The randomly generated data in the table conforms to the schema given in the file scripts/templates/schema.template. This has a key field called key which is of type string. The code that randomly generates the data will generate keys which are random strings of length 10. To run a query, use:

./scripts/utility/query.sh ${ID}

As the data that went into the table is randomly generated, you will need to query for a range of keys, rather than a specific key. The above script can be used to run a range query (i.e. a query for all records where the key is in a certain range) - press 'r' and then enter a minimum and a maximum value for the query. Don't choose too large a range or you'll end up with a very large amount of data sent to the console (e.g a min of 'aaaaaaaaaa' and a max of 'aaaaazzzzz'). Note that the first query is slower than the others due to the overhead of initialising some libraries. Also note that this query is executed directly from a Java class. Data is read directly from S3 to wherever the script is run. It is also possible to execute queries using lambda and have the results written to either S3 or to SQS. The lambda-based approach allows for a much greater degree of parallelism in the queries. Use lambdaQuery.sh instead of query.sh to experiment with this.

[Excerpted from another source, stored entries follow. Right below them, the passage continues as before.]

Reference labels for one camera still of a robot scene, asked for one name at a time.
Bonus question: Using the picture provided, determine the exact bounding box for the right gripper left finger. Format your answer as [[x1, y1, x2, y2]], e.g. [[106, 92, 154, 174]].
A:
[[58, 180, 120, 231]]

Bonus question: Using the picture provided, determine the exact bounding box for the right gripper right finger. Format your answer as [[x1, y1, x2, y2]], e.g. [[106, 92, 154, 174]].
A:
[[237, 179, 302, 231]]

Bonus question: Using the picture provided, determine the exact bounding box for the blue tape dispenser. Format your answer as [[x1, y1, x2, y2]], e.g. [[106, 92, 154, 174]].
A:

Be careful that if you specify SQS as the output, and query for a range containing a large number of records, then a large number of results could be posted to SQS, and this could result in significant charges.

Over time you will see the number of active files (as reported by the filesStatusReport.sh script) decrease. This is due to compaction tasks merging files together. These are executed in an ECS cluster (named sleeper-${ID}-compaction-cluster).

You will also see the number of leaf partitions increase. This functionality is performed using lambdas called sleeper-${ID}-find-partitions-to-split and sleeper-${ID}-split-partition.

To ingest more random data, run:

java -cp ./scripts/jars/system-test-*-utility.jar  sleeper.systemtest.drivers.ingest.RunWriteRandomDataTaskOnECS ${ID} system-test

To tear all the infrastructure down, run

./scripts/test/tearDown.sh

It is possible to run variations on this system-test by editing the system test properties, like this:

cd ./scripts/test/deployAll
editor system-test-instance.properties
./buildDeployTest.sh  ${ID} ${VPC} ${SUBNETS}

To deploy your own instance of Sleeper with a particular schema, follow the deployment guide.